Petit texte de 2013, pour un atelier d’écriture.
Basé sur la photo de Robert Doisneau – Les amoureux aux poireaux, 1950.
Exploration de concepts délicats, texte au troisième degré… je n’aime plus trop ce texte aujourd’hui.
Heureux regrets masculinistes
Elle est si belle. Je me penche, je l’embrasse et elle rougit de plaisir. Elle m’énerve. Quand mon nez frôle sa peau, son parfum me conquiert.
Toute une matinée à chipoter et à me chercher des crosses, et voilà qu’elle me sourit. Voilà que j’ai envie de lui pardonner.
Pourquoi continue-je à l’embrasser ? Cycle de plaisir. Le contact de mes lèvres sur sa peau, drogue, décharge de plaisir qui m’arrache au monde un instant. Penché sur son cou, ses caprices hors de vue. Je l´attire contre moi, serre sa taille pour sentir davantage de ses hanches contre moi. Je m´écrase contre elle, je m’écrase pour elle.

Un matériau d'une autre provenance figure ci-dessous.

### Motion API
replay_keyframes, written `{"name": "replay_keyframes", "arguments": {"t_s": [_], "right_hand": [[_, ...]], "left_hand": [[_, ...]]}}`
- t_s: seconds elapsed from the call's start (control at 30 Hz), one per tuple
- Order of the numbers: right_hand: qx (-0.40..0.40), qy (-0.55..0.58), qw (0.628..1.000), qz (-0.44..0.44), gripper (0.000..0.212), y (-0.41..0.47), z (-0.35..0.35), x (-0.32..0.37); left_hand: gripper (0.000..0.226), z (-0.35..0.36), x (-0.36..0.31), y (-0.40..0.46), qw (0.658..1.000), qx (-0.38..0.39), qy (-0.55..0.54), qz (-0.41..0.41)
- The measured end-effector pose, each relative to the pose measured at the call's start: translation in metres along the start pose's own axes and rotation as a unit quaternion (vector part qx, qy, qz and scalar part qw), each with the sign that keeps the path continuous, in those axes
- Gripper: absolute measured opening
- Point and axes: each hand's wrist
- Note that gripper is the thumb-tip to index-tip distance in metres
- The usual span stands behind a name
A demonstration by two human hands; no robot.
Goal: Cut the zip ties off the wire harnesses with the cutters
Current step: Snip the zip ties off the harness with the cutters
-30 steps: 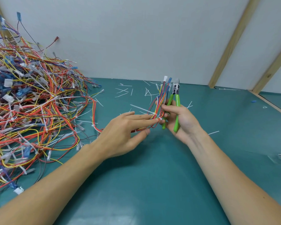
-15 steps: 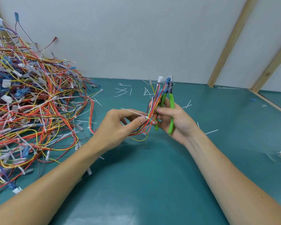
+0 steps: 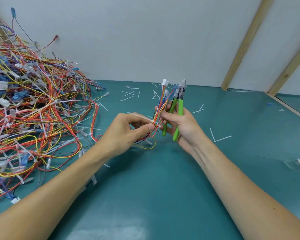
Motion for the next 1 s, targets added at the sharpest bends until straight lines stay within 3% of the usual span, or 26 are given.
{"name": "replay_keyframes", "arguments": {"t_s": [0.1,0.2,0.33,0.43,0.57,0.77,0.9,1.0], "right_hand": [[-0.017,-0.024,1.0,-0.009,0.019,-0.001,0.001,0.0],[-0.056,-0.065,0.996,-0.028,0.02,0.0,0.001,0.002],[-0.164,-0.079,0.98,-0.084,0.011,0.005,-0.003,0.01],[-0.22,-0.056,0.962,-0.148,0.022,0.007,-0.012,0.023],[-0.181,-0.091,0.963,-0.178,0.034,0.006,-0.021,0.031],[-0.075,-0.229,0.958,-0.157,0.018,0.007,-0.015,0.022],[-0.022,-0.345,0.913,-0.218,0.012,0.007,-0.019,0.018],[-0.026,-0.38,0.891,-0.249,0.01,0.006,-0.02,0.02]], "left_hand": [[0.006,-0.001,0.004,-0.001,0.993,-0.07,0.078,0.051],[0.006,-0.004,0.006,0.0,0.955,-0.15,0.218,0.137],[0.009,-0.011,0.013,0.002,0.969,-0.133,0.199,0.069],[0.009,-0.009,0.017,0.003,0.979,-0.108,0.172,0.018],[0.017,-0.003,0.017,0.005,0.984,-0.085,0.149,-0.048],[0.035,0.001,0.003,-0.002,0.98,-0.123,0.148,-0.051],[0.032,0.0,-0.001,-0.002,0.971,-0.109,0.21,-0.026],[0.033,0.0,0.002,-0.002,0.97,-0.108,0.219,-0.014]]}}
Point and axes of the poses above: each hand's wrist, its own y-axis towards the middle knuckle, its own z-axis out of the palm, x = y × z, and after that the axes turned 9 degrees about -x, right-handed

Elle peut rire en effet, puisqu’elle me manipule comme un enfant.
Pourquoi est-ce que je suis là, à porter ce caget de poireaux ? Ce n’est pas moi, je ne suis pas cet homme domestique. Je suis costume et cravate ! Je suis spécial, seulement personne ne m’a encore reconnu.
Pour accomplir de grandes choses je dois m’enfuir, courir vite. Ma flamme consummera tout, je dois l’aviver de courage et d’audace !
Les fleurs embaument l’air frais. Leur couleur or rappelle celle de ses cheveux. Comment lutter contre la chaude douceur de sa main dans la mienne ? N’aurais-je que ce bref instant de lucidité pour échapper à son joug ? Ou est-ce déjà trop tard ? Ses lèvres sont vallonnées ; irrésistibles. Je cède, encore. Le cliquetis d’un appareil photo sonne dans tout l’espace, je suis pris en flagrant délit d’affection.
Advienne que pourras. Je ne ferais peut-être rien de ma vie, mais au moins je serais heureux. Je parviendrais sans doute à oublier. J’espère simplement ne jamais voir cette photo, capture de ma faiblesse, du moment où j’ai renoncé à mon destin de puissance.